*Task material*:
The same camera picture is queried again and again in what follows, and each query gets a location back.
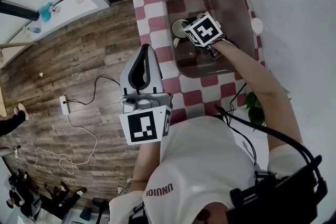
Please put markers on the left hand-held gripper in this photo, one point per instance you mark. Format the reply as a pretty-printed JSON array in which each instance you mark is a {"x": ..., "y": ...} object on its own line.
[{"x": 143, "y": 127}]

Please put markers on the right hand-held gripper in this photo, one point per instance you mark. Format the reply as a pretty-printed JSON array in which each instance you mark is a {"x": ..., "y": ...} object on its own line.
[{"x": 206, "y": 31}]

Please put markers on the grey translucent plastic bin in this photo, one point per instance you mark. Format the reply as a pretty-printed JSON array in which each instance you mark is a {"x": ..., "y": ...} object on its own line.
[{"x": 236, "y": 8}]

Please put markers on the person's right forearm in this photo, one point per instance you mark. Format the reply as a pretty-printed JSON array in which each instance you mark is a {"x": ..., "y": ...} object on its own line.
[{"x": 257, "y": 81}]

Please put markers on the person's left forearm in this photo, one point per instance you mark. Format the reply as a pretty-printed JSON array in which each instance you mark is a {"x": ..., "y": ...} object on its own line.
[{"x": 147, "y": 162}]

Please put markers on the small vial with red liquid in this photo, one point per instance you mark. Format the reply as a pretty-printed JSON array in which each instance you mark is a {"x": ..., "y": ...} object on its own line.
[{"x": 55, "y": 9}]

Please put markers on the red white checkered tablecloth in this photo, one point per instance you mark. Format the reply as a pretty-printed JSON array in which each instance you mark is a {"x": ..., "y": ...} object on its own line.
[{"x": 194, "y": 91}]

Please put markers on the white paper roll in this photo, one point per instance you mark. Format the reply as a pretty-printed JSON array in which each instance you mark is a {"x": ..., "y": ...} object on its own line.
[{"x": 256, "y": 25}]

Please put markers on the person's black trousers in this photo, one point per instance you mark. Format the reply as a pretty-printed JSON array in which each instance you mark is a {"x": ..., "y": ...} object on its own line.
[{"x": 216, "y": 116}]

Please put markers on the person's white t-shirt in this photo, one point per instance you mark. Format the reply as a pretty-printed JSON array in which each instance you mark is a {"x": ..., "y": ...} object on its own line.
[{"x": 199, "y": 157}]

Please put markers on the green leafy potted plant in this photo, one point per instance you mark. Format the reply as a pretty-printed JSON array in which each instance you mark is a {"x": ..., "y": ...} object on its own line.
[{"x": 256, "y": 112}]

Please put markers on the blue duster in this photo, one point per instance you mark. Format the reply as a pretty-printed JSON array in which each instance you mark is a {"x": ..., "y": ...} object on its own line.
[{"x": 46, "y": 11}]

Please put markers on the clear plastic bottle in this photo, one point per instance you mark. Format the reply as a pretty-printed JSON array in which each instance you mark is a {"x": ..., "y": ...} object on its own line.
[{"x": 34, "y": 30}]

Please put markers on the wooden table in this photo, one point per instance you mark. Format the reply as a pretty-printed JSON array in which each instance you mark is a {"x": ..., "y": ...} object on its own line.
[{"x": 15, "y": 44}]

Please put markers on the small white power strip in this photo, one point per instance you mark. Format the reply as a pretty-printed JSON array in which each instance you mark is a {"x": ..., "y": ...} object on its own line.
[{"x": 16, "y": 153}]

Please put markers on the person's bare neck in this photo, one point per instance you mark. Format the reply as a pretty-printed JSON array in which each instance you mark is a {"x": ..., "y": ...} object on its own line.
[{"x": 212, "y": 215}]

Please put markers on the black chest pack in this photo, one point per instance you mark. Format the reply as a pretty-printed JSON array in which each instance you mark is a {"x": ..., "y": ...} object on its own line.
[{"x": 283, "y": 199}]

---

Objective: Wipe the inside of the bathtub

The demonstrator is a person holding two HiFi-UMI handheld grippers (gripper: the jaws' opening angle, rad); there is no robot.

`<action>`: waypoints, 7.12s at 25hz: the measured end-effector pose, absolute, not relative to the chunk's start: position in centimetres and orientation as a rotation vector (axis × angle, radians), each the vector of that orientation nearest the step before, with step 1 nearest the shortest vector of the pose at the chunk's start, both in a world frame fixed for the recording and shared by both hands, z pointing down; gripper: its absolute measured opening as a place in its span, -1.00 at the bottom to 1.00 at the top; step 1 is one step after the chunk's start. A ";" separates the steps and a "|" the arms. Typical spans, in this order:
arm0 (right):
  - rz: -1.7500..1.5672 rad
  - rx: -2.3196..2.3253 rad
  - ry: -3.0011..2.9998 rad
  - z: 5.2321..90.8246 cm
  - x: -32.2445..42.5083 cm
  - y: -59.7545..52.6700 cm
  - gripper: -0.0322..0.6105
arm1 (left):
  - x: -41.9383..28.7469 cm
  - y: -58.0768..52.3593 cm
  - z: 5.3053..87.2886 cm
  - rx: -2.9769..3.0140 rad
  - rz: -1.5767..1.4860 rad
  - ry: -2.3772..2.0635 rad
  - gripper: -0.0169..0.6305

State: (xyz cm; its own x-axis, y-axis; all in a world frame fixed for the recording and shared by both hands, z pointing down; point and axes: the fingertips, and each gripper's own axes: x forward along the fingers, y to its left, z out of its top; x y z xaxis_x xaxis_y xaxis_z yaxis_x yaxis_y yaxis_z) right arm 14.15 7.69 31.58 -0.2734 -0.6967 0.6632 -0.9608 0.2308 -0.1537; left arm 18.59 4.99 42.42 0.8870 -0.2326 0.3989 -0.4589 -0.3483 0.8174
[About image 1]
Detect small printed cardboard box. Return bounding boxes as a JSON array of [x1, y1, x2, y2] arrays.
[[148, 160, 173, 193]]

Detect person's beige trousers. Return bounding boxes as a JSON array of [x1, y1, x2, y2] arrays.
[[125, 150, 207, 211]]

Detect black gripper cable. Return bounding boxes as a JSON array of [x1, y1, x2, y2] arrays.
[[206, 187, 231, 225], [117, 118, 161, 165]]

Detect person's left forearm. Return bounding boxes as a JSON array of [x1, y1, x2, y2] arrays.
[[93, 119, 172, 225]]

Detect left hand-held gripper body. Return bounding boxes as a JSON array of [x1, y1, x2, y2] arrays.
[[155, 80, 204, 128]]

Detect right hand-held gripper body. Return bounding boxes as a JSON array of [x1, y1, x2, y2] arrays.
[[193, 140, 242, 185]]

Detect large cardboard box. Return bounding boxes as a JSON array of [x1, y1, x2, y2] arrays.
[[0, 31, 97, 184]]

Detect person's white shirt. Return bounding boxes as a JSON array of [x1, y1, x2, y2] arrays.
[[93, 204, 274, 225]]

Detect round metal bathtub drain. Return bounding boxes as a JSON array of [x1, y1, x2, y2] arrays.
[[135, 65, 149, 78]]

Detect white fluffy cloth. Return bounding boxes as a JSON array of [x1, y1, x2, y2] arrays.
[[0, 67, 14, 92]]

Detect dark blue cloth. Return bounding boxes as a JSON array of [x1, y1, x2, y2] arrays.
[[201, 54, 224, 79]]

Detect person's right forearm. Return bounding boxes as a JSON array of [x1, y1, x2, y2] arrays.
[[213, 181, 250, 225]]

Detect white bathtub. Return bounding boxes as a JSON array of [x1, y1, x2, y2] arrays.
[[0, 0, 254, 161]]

*What to work on*: When you reach the line with "waypoints, 7.12s at" in the records above, start writing out lines exactly, and stop once the line with "- rz: -1.5767..1.4860 rad" has been written; include nothing else.

*Answer box*:
`<action>`: waypoints, 7.12s at 25hz: the measured end-effector pose, absolute, not relative to the chunk's start: position in centimetres and orientation as a rotation vector (axis × angle, radians), each the vector of that orientation nearest the step before, with step 1 nearest the shortest vector of the pose at the chunk's start, both in a world frame fixed for the recording and shared by both hands, z pointing down; gripper: its absolute measured opening as a place in its span, -1.00 at the bottom to 1.00 at the top; step 1 is one step after the chunk's start. A ";" separates the steps and a "|" the arms. Typical spans, in this order:
arm0 (right):
  - rz: -1.7500..1.5672 rad
  - rx: -2.3196..2.3253 rad
  - ry: -3.0011..2.9998 rad
  - z: 5.2321..90.8246 cm
  - x: -32.2445..42.5083 cm
  - y: -59.7545..52.6700 cm
  - gripper: -0.0322..0.6105
arm1 (left):
  - x: -41.9383..28.7469 cm
  - y: -58.0768..52.3593 cm
  - z: 5.3053..87.2886 cm
  - rx: -2.9769..3.0140 rad
  - rz: -1.5767..1.4860 rad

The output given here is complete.